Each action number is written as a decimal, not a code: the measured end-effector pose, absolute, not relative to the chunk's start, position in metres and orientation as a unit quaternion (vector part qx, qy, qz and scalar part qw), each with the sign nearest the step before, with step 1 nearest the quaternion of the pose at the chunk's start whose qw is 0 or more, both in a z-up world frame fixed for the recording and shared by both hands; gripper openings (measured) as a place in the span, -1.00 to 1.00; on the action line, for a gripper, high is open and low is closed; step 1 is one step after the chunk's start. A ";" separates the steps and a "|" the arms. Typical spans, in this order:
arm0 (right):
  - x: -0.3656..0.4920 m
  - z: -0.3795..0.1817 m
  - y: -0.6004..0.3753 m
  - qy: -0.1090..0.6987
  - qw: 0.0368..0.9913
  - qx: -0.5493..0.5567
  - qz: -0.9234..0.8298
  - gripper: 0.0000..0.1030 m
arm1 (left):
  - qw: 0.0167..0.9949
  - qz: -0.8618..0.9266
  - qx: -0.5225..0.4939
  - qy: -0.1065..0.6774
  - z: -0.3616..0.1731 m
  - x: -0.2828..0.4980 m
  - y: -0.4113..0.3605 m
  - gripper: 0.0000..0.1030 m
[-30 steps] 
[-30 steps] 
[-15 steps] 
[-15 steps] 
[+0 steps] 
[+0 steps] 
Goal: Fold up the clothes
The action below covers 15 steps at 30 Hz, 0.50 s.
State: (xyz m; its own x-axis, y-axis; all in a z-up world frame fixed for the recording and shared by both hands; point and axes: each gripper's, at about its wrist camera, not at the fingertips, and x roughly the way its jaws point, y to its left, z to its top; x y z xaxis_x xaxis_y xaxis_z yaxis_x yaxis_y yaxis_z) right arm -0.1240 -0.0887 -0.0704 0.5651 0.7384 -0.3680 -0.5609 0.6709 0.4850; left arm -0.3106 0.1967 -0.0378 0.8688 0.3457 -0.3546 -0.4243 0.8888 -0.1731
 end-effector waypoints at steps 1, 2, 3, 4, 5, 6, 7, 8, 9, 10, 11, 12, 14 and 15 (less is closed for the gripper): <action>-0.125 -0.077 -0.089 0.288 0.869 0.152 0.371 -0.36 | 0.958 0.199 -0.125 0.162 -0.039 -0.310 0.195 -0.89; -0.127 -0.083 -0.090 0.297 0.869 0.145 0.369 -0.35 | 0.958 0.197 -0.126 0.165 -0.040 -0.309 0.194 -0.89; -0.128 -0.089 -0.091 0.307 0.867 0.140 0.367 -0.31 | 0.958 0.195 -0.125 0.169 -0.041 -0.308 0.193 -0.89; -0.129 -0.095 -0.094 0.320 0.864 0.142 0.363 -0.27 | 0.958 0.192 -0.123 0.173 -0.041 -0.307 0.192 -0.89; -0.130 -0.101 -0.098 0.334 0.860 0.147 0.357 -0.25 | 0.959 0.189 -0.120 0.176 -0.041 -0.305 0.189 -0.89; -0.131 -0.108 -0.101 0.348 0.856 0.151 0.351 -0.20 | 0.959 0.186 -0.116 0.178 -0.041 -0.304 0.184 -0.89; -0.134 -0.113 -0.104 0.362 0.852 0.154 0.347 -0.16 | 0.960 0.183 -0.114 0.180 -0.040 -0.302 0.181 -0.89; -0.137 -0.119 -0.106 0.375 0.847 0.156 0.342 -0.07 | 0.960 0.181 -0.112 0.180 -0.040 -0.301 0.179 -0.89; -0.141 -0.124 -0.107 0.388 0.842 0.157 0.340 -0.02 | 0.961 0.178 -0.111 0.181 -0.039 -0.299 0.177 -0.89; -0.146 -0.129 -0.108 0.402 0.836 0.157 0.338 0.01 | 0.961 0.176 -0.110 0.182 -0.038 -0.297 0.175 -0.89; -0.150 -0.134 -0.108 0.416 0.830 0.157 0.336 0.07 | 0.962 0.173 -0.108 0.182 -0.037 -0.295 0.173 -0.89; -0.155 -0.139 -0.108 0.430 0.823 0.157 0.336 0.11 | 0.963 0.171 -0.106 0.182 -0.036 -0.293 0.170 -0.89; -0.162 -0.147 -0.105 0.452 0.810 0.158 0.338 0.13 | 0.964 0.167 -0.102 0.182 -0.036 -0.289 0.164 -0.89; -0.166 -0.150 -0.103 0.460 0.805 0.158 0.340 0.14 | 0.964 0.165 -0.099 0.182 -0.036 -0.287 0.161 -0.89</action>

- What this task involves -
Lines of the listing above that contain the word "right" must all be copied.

- Exercise solution -
arm0 (right):
State: (xyz m; its own x-axis, y-axis; all in a z-up world frame fixed for the recording and shared by both hands; point and axes: each gripper's, at about its wrist camera, not at the fingertips, and x roughly the way its jaws point, y to its left, z to its top; x y z xaxis_x xaxis_y xaxis_z yaxis_x yaxis_y yaxis_z) right arm -0.1240 -0.0887 -0.0704 0.5651 0.7384 -0.3680 -0.5609 0.6709 0.4850; left arm -0.3106 0.1967 -0.0378 0.8688 0.3457 -0.3546 -0.4243 0.8888 -0.1731

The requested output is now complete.